What you are asked to do:
Using the listing that follows, report how many lines include the word "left", and add no other words.

Raw data:
====

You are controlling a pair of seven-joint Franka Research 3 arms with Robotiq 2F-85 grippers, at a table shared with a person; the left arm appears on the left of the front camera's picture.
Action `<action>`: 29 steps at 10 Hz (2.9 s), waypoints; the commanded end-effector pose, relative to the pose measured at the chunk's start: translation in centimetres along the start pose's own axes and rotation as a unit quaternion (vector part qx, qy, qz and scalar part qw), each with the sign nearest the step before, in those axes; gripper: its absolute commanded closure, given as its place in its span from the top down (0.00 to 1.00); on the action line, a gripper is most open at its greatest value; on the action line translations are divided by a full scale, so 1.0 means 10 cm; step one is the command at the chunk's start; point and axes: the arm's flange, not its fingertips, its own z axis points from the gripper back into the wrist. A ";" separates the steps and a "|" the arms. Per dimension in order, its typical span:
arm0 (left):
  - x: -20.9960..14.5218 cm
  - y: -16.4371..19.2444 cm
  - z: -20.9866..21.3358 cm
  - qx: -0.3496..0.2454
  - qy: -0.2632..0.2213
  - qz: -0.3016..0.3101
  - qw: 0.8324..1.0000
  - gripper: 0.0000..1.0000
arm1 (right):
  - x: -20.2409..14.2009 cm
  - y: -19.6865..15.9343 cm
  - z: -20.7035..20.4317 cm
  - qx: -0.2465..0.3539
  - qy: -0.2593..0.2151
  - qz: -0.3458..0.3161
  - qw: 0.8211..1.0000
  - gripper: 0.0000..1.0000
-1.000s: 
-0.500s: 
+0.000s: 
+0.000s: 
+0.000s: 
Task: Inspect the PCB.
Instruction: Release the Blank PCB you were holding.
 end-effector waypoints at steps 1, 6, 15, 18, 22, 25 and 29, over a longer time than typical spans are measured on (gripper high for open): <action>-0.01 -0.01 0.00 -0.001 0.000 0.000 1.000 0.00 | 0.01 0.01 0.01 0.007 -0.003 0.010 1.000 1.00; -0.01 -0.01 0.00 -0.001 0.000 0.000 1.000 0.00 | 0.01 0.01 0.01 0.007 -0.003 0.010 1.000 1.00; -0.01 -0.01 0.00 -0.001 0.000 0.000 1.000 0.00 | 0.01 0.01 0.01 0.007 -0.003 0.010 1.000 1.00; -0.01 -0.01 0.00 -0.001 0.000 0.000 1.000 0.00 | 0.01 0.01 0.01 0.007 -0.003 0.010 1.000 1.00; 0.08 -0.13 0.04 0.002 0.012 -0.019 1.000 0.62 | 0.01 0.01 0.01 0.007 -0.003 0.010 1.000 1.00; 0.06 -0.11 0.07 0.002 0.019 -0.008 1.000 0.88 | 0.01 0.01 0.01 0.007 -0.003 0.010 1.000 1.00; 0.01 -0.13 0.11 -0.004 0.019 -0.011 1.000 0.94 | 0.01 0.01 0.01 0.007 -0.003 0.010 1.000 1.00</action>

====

Answer for the task:
2